**WORK INSTRUCTIONS:** Restate word for word the line containing "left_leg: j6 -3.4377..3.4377" and each line that follows it, through the last line below, and nothing else.

**AVAILABLE DATA:**
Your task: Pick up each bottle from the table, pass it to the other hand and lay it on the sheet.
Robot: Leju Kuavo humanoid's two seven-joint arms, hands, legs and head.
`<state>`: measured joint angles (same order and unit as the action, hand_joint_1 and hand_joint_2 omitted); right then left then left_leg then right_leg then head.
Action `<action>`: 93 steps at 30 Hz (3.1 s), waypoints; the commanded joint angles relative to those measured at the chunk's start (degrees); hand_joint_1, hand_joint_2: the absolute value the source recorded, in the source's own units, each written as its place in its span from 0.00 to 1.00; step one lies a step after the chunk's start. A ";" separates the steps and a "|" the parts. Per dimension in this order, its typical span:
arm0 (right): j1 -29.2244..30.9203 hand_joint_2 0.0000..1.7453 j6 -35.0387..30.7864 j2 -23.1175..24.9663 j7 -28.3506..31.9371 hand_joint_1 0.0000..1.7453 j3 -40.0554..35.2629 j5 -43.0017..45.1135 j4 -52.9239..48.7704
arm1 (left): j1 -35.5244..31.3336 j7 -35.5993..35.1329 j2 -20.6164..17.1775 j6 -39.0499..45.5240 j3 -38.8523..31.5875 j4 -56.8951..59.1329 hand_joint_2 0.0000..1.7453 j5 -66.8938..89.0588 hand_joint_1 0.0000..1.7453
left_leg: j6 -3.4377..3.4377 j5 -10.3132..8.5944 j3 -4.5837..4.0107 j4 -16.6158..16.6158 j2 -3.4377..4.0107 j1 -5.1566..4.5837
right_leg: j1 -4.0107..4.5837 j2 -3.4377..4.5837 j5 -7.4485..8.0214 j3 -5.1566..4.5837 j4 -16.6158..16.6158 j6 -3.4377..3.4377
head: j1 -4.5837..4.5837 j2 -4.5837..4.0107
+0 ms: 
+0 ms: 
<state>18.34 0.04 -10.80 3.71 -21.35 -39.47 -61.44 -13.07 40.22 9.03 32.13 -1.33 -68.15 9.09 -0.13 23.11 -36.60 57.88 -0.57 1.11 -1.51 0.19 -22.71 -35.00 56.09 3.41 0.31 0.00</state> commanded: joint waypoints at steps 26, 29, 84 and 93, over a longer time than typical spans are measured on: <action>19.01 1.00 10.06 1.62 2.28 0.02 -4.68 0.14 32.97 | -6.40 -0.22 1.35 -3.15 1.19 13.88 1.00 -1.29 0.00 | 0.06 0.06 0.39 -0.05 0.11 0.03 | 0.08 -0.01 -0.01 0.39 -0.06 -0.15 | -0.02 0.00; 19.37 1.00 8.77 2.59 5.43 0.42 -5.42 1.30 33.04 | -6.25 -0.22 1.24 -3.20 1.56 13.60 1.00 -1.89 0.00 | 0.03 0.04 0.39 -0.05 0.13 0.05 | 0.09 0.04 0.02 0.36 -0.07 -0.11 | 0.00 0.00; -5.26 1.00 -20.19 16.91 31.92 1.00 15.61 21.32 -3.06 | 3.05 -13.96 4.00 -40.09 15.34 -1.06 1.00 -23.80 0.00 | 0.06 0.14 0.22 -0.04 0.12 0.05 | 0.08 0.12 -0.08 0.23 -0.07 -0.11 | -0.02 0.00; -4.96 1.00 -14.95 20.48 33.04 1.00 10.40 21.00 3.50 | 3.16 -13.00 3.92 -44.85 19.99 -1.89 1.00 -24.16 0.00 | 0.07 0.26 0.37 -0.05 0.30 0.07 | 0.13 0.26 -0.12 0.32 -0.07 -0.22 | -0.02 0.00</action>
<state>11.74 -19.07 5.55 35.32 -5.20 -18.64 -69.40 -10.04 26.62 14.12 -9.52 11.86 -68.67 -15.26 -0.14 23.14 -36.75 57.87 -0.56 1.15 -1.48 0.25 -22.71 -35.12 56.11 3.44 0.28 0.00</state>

**ANSWER BOX:**
left_leg: j6 -3.4377..3.4377 j5 -10.3132..8.5944 j3 -4.5837..4.0107 j4 -16.6158..16.6158 j2 -3.4377..4.0107 j1 -5.1566..4.5837
right_leg: j1 -4.0107..4.5837 j2 -3.4377..4.5837 j5 -7.4485..8.0214 j3 -5.1566..4.5837 j4 -16.6158..16.6158 j6 -3.4377..3.4377
head: j1 -4.5837..4.5837 j2 -4.5837..4.0107
+0 ms: 
+0 ms: 
<state>18.34 0.04 -10.80 3.71 -21.35 -39.47 -61.44 -13.07 40.22 9.03 32.13 -1.33 -68.15 9.09 -0.13 23.11 -36.60 57.88 -0.57 1.11 -1.51 0.19 -22.71 -35.00 56.09 3.41 0.31 0.00</state> commanded: joint waypoints at steps 26, 29, 84 and 93, over a longer time than typical spans are measured on: <action>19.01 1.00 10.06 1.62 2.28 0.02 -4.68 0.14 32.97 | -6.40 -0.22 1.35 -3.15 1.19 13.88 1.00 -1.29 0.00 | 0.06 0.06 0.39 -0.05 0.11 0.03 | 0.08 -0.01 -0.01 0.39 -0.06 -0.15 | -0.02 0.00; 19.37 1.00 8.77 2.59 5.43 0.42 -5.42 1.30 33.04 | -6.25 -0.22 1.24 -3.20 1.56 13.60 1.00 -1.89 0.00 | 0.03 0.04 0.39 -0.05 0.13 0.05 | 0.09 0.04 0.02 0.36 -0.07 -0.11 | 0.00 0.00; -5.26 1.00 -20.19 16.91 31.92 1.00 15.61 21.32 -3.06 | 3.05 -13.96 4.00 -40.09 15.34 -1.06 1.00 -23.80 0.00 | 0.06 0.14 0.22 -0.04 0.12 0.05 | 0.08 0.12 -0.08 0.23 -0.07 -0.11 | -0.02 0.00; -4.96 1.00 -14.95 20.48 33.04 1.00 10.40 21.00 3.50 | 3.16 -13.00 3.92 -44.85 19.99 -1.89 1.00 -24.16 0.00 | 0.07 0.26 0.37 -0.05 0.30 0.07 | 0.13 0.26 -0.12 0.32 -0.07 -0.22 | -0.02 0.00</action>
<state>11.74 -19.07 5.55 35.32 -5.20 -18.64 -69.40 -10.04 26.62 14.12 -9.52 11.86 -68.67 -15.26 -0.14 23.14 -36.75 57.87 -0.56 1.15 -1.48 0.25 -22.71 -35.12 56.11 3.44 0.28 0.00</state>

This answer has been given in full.